Print the material below exactly as it stands, please, from its first line to the line holding "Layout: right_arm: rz", with no pictures.

(Beginning of Extracted data)

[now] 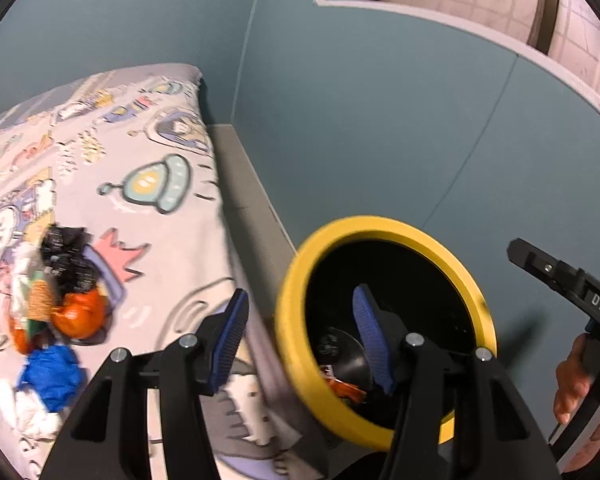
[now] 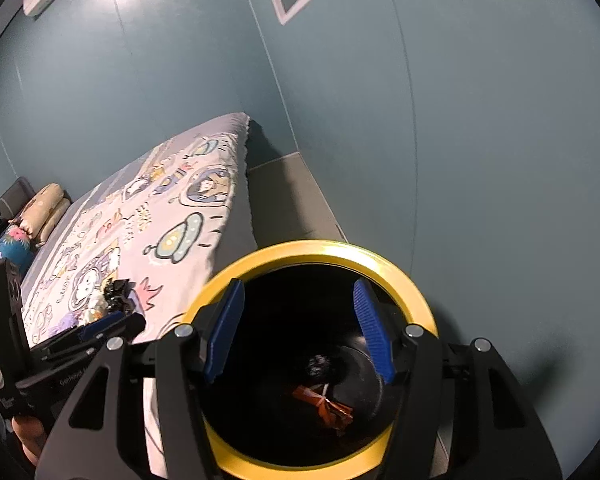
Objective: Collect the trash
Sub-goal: 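Move both tools back over the trash pile on the bed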
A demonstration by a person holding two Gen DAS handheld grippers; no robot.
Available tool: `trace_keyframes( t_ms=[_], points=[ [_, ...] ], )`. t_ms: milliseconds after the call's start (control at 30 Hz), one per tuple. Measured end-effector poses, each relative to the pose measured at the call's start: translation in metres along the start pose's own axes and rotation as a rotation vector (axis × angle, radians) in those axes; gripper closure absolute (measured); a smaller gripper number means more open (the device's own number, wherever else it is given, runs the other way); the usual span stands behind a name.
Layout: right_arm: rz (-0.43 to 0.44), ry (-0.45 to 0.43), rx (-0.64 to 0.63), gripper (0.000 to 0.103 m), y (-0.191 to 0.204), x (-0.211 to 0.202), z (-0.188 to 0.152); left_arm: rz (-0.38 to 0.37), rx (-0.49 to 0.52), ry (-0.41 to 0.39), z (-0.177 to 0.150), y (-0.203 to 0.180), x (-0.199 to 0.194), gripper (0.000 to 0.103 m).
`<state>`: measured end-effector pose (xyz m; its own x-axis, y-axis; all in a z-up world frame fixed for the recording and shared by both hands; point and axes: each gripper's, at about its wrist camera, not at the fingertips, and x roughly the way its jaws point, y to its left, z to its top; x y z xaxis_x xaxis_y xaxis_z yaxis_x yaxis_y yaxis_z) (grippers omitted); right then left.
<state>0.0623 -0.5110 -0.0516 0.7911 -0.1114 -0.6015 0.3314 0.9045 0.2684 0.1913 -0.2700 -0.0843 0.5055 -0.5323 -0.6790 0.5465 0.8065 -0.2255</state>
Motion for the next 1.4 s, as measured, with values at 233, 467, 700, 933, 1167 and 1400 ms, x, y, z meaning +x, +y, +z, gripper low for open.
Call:
trace_keyframes(
  t_ms=[233,467,700,933,1167,1400],
  points=[
    [0.045,-0.021,-0.070,0.047,0.040,-0.013,0.004,0.087,-0.029,-0.061,0.007,0.041,-0.042,0.044],
    [0.105,-0.027,-0.138,0.041,0.093,-0.016,0.006,0.191,-0.061,-0.130,0.011,0.093,-0.094,0.036],
    [0.159,-0.026,-0.209,0.038,0.142,-0.019,0.005,0.275,-0.116,-0.189,0.009,0.140,-0.144,0.027],
    [0.213,-0.010,-0.273,0.037,0.193,-0.016,-0.006,0.351,-0.176,-0.236,-0.003,0.185,-0.184,0.020],
    [0.259,0.019,-0.334,0.036,0.239,-0.005,-0.024,0.390,-0.265,-0.258,-0.023,0.229,-0.205,0.017],
    [0.308,0.074,-0.391,0.036,0.279,0.015,-0.051,0.435,-0.327,-0.244,-0.048,0.271,-0.202,0.014]
  ],
)
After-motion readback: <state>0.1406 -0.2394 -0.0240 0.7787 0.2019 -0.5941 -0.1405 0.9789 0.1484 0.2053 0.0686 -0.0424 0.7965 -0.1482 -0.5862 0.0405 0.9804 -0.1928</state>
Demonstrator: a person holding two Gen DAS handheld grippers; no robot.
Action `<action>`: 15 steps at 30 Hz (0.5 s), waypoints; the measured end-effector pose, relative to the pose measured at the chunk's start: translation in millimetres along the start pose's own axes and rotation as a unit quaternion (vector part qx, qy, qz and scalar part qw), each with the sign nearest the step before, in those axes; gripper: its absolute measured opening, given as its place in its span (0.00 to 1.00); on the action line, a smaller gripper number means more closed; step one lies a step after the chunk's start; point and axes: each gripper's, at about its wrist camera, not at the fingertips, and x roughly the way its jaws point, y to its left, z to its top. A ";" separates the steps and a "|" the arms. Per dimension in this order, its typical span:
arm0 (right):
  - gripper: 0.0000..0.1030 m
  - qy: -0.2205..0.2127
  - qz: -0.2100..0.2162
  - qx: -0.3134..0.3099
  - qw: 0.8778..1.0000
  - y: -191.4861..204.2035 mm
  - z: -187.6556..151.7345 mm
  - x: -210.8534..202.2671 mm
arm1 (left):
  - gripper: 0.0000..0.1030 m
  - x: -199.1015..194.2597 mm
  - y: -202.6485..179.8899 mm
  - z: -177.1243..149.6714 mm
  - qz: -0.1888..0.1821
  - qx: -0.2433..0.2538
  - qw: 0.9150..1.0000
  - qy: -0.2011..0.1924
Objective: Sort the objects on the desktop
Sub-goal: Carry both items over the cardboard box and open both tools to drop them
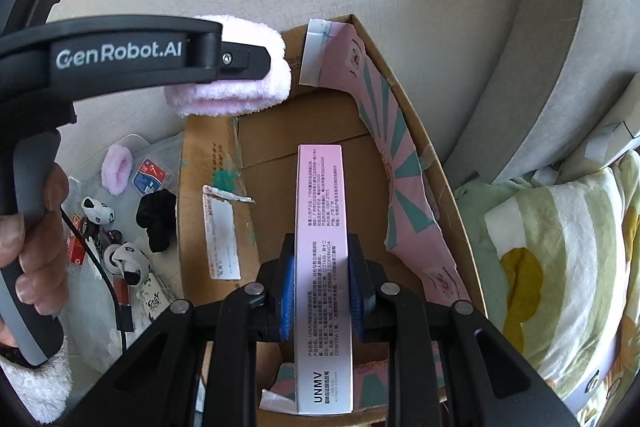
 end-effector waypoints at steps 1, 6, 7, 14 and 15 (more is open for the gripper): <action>0.20 0.000 0.002 0.001 1.000 -0.8 0.9 1.1 | 0.40 1.5 -0.4 1.2 0.002 0.001 1.000 0.001; 0.26 0.013 0.019 0.000 1.000 -3.1 2.2 8.5 | 1.00 6.0 2.8 7.8 0.017 -0.014 1.000 0.010; 0.41 0.012 0.020 0.002 1.000 -3.7 2.0 9.0 | 1.00 3.5 4.3 8.0 0.016 -0.015 1.000 0.005; 1.00 -0.028 0.058 0.037 0.997 -15.6 -2.6 -4.6 | 1.00 -16.3 10.9 11.1 0.007 -0.015 0.999 -0.034; 1.00 -0.031 0.048 0.034 0.998 -15.9 -2.4 -7.0 | 1.00 -17.5 10.9 10.5 0.016 -0.014 0.999 -0.034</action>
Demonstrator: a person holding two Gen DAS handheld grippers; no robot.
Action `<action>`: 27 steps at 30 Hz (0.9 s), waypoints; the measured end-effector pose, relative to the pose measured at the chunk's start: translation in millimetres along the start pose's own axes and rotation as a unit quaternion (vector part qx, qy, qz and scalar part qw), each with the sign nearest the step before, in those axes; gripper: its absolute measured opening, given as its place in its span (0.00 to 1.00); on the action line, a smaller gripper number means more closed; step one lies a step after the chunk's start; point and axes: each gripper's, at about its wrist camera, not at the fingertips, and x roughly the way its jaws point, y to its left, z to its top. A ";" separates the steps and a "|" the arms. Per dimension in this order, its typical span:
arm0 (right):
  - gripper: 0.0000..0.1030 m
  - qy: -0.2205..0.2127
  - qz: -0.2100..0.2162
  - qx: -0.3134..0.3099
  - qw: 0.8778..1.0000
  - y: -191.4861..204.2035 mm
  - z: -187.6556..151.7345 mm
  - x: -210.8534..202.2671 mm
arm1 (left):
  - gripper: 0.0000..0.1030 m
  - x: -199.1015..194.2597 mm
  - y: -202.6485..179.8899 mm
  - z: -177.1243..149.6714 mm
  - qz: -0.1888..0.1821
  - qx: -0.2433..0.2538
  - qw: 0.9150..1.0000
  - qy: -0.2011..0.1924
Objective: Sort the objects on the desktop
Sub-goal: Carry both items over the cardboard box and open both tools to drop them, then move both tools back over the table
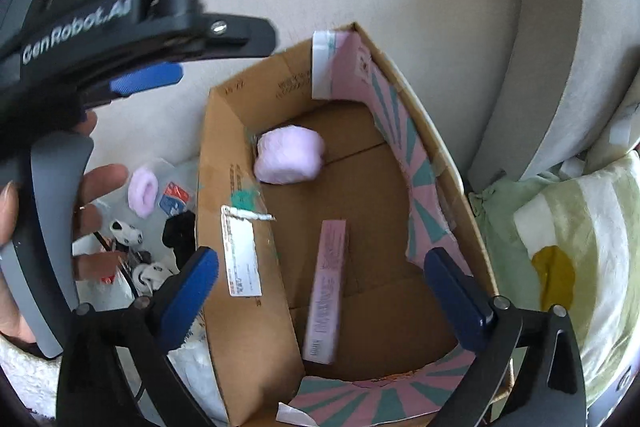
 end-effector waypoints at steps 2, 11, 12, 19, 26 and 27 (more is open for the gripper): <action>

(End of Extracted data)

- **Your solution**:
[now] 
[now] 
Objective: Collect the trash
Sub-goal: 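Move both tools back over the trash pile on the bed
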A demonstration by a person holding two Gen DAS handheld grippers; no robot.
Available tool: `trace_keyframes( t_ms=[_], points=[ [_, ...] ], )`. t_ms: milliseconds after the call's start (control at 30 Hz), one per tuple. Measured end-effector poses, each relative to the pose measured at the call's start: translation in metres along the start pose's own axes and rotation as a rotation vector (axis × angle, radians) in those axes; gripper closure absolute (measured); a smaller gripper number means more open (the device's own number, wherever else it is given, runs the other way); the usual span stands behind a name.
Layout: right_arm: rz (-0.43 to 0.44), ry (-0.45 to 0.43), rx (-0.64 to 0.63), gripper (0.000 to 0.103 m), y (-0.191 to 0.204), x (-0.211 to 0.202), z (-0.188 to 0.152); left_arm: rz (-0.38 to 0.37), rx (-0.49 to 0.52), ry (-0.41 to 0.39), z (-0.177 to 0.150), y (-0.203 to 0.180), x (-0.199 to 0.194), gripper (0.000 to 0.103 m).

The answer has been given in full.